Well G in my experience when people joke around or make jokes they are actually using the joke as a way to Express themselves and how they feel. He may be thinking about it more than you know.
He’s been texting me good morning from his solo vacation every morning and texting every night and sending pictures. He promised in August we will have a getaway, just us, to a similar place. I look forward to that. He’s been having the time of his life all alone. Me, on the other hand had the time of my life yesterday at my friends house with other friends at her pool. The drinks were flowing, it was hot as heck, but we just stayed in the pool. I needed decompression with my friends.
My daughter is away and had texted me in a panic last night and I didn’t see it until 1 am. Then she called me this morning and when I called her back she didn’t answer. I panicked. She was crying last night. I think she was pretty homesick. Today seems to be a better day for her.
I walked into another sh!t show at work today. Everyone and everything is a mess and my dear social worker is having a personal issue she keeps telling the story over and over and is all in a tizzy. I usually have the patience, but I do not today.
FB really reminds us of a lot of crappy stuff lol.

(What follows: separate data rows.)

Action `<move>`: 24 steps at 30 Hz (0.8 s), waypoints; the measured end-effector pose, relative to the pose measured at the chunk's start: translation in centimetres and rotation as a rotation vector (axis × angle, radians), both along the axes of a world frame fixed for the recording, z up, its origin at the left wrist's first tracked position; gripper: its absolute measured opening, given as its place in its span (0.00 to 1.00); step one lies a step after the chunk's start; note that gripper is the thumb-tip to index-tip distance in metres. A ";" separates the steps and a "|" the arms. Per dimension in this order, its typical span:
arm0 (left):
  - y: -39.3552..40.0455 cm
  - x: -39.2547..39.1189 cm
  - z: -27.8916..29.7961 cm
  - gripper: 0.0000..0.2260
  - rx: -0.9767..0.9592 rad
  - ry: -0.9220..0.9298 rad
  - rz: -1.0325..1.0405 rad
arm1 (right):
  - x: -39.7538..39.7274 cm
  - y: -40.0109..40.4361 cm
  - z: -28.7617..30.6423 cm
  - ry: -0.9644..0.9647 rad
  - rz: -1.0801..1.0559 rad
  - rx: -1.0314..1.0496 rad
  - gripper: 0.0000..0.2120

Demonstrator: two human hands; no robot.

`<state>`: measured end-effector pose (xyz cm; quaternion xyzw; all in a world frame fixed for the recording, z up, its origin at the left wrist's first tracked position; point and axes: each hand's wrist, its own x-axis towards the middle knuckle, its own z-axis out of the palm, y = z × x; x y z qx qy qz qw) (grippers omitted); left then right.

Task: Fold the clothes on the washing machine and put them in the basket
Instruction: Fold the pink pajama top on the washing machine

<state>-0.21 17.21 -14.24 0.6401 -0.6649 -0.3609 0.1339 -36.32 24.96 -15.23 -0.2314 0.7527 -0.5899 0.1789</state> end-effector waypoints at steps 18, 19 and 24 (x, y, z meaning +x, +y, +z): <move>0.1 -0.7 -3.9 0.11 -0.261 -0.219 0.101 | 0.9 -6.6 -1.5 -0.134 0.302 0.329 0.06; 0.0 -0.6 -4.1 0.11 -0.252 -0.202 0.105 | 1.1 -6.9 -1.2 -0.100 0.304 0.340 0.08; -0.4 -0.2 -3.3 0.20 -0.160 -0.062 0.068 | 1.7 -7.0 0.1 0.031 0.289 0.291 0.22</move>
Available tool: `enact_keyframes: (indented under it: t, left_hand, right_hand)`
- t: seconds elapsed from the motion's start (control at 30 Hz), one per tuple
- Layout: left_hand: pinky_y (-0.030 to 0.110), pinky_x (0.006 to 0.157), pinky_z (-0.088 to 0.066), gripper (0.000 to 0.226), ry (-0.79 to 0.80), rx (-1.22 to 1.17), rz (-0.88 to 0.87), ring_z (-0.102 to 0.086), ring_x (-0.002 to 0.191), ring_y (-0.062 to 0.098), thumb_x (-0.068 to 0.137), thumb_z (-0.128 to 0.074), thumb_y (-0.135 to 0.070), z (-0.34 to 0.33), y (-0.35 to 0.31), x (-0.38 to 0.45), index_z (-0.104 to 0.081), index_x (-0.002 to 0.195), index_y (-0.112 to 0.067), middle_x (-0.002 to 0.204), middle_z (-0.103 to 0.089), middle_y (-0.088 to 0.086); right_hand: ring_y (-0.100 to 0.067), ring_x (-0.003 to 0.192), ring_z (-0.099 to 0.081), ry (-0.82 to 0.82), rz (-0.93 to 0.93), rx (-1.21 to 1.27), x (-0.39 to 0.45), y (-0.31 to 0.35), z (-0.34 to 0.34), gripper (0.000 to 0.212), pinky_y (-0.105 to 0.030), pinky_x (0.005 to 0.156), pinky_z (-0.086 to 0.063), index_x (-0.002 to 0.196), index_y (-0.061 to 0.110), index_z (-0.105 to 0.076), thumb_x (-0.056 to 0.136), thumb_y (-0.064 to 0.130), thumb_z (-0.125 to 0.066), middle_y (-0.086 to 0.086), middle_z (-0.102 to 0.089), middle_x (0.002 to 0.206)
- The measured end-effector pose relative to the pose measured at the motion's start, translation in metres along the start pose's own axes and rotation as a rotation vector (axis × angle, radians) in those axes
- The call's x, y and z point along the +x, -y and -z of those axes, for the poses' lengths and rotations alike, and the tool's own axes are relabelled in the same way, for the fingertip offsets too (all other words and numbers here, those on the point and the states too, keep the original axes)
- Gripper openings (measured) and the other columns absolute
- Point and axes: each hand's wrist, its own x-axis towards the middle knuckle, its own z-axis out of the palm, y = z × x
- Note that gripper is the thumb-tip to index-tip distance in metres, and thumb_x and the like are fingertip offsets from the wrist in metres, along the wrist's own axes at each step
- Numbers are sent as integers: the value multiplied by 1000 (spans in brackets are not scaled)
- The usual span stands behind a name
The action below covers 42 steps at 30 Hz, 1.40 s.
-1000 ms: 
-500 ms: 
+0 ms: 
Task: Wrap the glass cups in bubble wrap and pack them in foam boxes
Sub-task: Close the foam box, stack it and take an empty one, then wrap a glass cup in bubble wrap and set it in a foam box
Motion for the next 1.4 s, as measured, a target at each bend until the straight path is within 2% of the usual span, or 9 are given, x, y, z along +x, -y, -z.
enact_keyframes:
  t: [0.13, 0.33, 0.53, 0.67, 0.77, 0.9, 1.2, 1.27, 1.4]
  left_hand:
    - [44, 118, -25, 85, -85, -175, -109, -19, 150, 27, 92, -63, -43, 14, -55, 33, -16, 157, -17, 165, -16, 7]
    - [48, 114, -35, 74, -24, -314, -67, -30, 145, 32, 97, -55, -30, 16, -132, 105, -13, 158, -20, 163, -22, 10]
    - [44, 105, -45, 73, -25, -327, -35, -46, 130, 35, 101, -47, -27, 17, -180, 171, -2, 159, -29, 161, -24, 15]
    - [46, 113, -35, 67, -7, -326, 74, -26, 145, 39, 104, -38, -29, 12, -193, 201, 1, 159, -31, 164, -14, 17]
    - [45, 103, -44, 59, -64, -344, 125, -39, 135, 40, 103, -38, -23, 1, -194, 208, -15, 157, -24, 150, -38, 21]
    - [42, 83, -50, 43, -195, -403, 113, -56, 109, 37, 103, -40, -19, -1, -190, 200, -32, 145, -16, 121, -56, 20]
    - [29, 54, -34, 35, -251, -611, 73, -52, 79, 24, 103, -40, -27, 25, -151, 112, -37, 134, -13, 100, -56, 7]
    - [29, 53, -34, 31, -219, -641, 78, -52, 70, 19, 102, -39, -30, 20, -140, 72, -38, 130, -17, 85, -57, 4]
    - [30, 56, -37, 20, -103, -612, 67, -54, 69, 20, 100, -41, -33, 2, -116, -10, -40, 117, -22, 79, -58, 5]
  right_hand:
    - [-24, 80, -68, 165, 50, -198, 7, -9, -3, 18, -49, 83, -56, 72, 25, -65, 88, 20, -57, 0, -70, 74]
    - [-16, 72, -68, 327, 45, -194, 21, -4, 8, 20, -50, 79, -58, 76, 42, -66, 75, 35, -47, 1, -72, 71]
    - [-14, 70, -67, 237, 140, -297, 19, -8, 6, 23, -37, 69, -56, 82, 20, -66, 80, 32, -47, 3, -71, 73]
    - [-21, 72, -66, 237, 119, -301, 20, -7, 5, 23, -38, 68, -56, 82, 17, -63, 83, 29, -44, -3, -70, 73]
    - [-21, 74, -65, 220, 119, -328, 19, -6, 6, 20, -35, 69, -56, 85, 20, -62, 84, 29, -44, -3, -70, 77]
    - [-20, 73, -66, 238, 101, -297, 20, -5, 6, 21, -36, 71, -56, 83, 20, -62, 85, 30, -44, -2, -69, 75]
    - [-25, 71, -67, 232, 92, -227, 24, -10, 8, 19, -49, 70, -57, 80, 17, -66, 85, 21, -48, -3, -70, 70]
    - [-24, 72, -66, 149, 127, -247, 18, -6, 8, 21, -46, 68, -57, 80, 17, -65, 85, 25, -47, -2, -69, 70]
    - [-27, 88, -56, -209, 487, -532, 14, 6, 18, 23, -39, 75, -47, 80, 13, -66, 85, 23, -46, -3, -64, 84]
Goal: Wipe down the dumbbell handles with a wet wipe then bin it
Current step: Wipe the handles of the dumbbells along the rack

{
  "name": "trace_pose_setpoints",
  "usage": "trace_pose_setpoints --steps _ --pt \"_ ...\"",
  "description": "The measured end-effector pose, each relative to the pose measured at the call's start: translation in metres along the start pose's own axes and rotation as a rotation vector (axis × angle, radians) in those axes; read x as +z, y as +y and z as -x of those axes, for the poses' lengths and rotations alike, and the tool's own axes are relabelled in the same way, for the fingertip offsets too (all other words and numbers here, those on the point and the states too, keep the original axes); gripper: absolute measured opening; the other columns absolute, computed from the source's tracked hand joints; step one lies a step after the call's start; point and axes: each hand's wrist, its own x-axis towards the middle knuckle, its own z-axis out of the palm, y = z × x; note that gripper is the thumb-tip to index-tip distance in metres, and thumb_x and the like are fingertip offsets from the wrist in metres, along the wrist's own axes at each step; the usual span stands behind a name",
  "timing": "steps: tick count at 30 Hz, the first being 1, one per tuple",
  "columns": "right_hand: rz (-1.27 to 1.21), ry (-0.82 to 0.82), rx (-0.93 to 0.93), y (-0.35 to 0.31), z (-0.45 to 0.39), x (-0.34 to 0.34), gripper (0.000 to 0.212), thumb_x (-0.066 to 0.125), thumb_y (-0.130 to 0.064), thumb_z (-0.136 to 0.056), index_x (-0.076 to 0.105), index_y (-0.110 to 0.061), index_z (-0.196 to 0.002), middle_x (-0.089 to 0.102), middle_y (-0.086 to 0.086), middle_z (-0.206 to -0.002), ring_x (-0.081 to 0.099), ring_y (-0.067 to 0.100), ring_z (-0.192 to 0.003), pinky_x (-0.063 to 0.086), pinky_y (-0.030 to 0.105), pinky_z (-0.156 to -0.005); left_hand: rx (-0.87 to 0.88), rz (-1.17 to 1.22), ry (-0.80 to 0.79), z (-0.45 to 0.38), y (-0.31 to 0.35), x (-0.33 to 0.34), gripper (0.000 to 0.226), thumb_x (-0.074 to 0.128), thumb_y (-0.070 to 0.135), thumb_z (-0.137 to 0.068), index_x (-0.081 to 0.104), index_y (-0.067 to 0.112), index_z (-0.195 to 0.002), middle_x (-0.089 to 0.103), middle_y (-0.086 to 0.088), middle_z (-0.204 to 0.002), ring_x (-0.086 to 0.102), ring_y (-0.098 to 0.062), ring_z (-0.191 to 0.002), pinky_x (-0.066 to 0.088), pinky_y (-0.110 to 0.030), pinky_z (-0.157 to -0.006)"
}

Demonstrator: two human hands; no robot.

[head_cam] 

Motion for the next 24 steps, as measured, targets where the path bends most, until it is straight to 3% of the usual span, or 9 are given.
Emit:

I'm so glad I wasn't on FB when I was going through my divorce. Bad enough that crazy exBF keeps cropping up.
FB really reminds us of a lot of crappy stuff lol. I'm so glad I wasn't on FB when I was going through my divorce. Bad enough that crazy exBF keeps cropping up.
just found out you can block individuals in your "memories" isn't that cool?
xoxoxo
M 20+ T25+ S ~15.5 (BD) BD 4/6/15 D 12/23/16
"Someone I loved once gave me A box full of darkness. It took me years to understand, That this too, was a gift." ~ Mary Oliver
I went through and spent the better part of a day purging social media history. Sometimes I regret doing that but not often.
It doesn't hurt as much as it used to.
Funny thing is that in many ways I perhaps got her best years. We had a good marriage over-all which is perhaps why her sudden "unhappiness" and affair was such a challenge for me.
What would have been my 30th anniversary is the middle of next month. Last year I had a lovely date with CL on that date - not planned but co-incidental. As you say Ginger - it's certainly been a trip. Much of it very unpleasant. And some of it wonderful.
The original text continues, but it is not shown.